Alternatives to Non-Competes
Given the uncertain enforceability of non-competes, consider these alternatives:
- Non-solicitation agreements: Prohibit the former employee from soliciting your customers or employees, which are generally more enforceable.
- Non-disclosure agreements: Protect confidential information and trade secrets without restricting where someone can work.
- Garden leave clauses: Pay the employee during the restricted period in exchange for non-competition.
- Forfeiture provisions: Condition post-employment benefits (such as deferred compensation) on non-competition.
Best Practices for Employers
If you use non-compete agreements:
- Tailor each agreement to the specific role and the information or relationships the employee will access.
- Keep restrictions as narrow as possible while still protecting your interests.
- Provide adequate consideration, especially for existing employees.
- Have employees sign the agreement before starting work or at the time of a meaningful change in employment terms.
- Review agreements periodically to ensure they reflect current law.
- Consult with employment counsel in each state where you use non-competes.
- Maintain documentation of the protectable interests that justify each agreement.
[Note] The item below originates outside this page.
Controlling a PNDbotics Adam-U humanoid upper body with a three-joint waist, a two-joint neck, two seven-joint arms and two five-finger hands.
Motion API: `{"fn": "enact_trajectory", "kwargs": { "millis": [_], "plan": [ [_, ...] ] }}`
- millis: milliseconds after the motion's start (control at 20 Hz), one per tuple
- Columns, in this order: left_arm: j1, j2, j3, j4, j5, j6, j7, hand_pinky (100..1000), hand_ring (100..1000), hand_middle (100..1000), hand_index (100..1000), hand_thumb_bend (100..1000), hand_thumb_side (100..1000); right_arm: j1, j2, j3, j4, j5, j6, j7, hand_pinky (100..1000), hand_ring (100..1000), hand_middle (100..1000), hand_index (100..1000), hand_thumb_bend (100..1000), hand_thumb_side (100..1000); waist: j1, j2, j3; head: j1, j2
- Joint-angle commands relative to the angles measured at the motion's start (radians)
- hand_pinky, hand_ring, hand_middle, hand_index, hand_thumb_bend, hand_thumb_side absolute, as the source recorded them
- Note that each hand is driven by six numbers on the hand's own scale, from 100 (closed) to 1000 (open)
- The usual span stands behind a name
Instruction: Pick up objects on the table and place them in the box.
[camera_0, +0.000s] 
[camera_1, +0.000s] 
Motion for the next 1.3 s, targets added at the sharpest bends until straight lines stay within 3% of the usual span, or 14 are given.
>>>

Enforcement Considerations
Before enforcing a non-compete:
- Assess whether the agreement is likely enforceable under current law.
- Consider the business damage versus the cost and publicity of litigation.
- Send a cease-and-desist letter as a first step.
- Notify the new employer of the agreement's existence.
- Be prepared for the possibility that a court may modify rather than enforce the agreement as written.
- Document the protectable interest that has been or will be harmed.